In most cases, the incorrect result is similar in shape to the search word: it’s easy to see how one gets from “drawbridge” to “corporate”, from “horseshoe” to “ocean”, from “mushroom” to “machine”, or even from “railroad” to “male names”. I would say that some of the incorrect guesses have more syllables than the original words, but syllable counting is notoriously difficult; and when allowing for the difference between British English and North American English accents as well, all bets are off.
However, there are some really baffling guesses: “hotdog” only shares at most one vowel with Google’s guess of “pa”, and “birthday” is a lost cause — only the second half of the word seems to come through, with the ‘thday’ /TteI/ being rendered as ‘sta’ (/steI/) and ‘spa’ (/speI/).

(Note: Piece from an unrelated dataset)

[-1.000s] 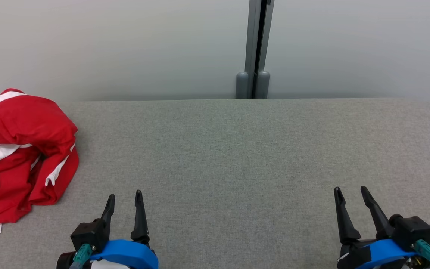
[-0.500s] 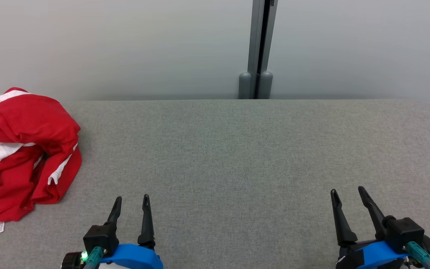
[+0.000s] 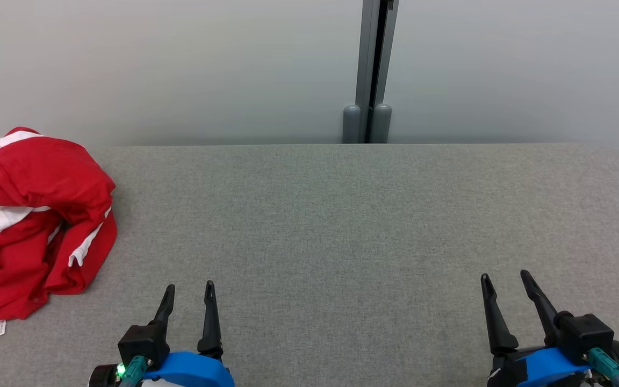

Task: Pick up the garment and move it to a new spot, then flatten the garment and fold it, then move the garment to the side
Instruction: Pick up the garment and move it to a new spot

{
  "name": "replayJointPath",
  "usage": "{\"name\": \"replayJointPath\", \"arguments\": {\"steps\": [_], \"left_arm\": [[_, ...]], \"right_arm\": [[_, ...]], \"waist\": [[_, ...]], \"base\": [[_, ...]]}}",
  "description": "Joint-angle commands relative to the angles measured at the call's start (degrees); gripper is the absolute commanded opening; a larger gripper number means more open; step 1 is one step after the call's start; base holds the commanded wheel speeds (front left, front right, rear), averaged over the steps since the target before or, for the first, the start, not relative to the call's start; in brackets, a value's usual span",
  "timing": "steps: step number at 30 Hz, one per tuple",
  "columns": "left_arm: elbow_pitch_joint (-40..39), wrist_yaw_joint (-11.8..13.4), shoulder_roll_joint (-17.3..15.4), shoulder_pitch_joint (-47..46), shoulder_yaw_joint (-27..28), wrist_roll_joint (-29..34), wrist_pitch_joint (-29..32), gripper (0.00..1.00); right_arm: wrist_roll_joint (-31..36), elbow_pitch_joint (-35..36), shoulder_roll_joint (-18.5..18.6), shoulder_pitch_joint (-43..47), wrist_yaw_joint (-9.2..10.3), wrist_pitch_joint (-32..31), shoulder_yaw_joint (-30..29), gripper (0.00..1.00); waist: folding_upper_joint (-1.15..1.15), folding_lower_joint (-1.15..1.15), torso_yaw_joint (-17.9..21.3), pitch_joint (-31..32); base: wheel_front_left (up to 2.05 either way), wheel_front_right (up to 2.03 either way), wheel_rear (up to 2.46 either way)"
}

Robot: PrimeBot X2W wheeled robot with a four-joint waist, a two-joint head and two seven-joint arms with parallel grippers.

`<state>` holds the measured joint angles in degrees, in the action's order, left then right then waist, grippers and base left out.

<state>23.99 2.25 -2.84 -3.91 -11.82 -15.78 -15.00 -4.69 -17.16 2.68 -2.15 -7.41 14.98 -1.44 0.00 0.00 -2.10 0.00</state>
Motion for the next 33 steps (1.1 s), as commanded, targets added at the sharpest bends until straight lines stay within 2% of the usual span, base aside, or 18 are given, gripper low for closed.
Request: {"name": "replayJointPath", "arguments": {"steps": [1,20,25,33], "left_arm": [[0.1,0.2,-0.1,-0.8,0.2,-0.3,-0.3,1.00],[0.5,0.3,-0.1,-1.2,-0.3,-0.4,-0.3,1.00],[0.3,0.3,-0.1,-1.3,-0.5,-0.3,-0.3,1.00],[-0.2,0.3,0.0,-2.0,0.1,0.3,-0.2,1.00]], "right_arm": [[-0.2,0.0,0.4,-0.5,-0.15,0.3,-0.1,1.00],[-0.7,0.0,0.4,0.1,-0.15,0.3,-0.6,1.00],[-0.7,0.4,0.4,0.4,-0.14,0.3,-0.9,1.00],[-1.2,0.6,0.4,-0.2,-0.14,0.3,-0.5,1.00]], "waist": [[0.00,0.00,0.0,0.0],[0.00,0.00,-0.9,0.1],[0.00,0.00,-4.0,-0.1],[0.00,0.00,-12.5,-0.6]], "base": [[0.00,0.00,0.00],[0.00,0.00,0.00],[0.00,0.00,0.00],[0.00,0.00,0.00]]}}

That’s my best guess, anyway. And I really can’t see how you get from “airplane” to “sam”.
The one really frustrating thing, though, is not being able to ‘teach’ the search: there’s no way to teach the application what your voice sounds like with a series of reference words; and there’s no way to tell Google what you were really searching for, not even the usual “did you mean…” option — though it’s possible that they use clickthroughs from searches as a rough indicator of success. Google could, if they recorded each search and allowed users to ‘transcribe’ their searches at the same time, amass a vast corpus of spoken English words and their written forms — in fact, this is apparently what they intended to do with the previous incarnation of Google Voice Search — but the privacy implications of this are problematic, particularly given that the iPhone Google app has to be downloaded via iTunes and hence via a personal and extremely trackable account.
Incidentally, the title of this post is what I got when using Voice Search to search for “speech recognition” — Google Voice Search is not quite speechless, but it’s also not quite there yet.
A lot of the errors I saw were fixable with an American accent, as you say. Brings back memories of trying to drive Apple’s Plaintalk speech recognition back in the nineties. “Open Word!” “Open Worrrrrrd!” “Gee, open Worrrrrd, dude!”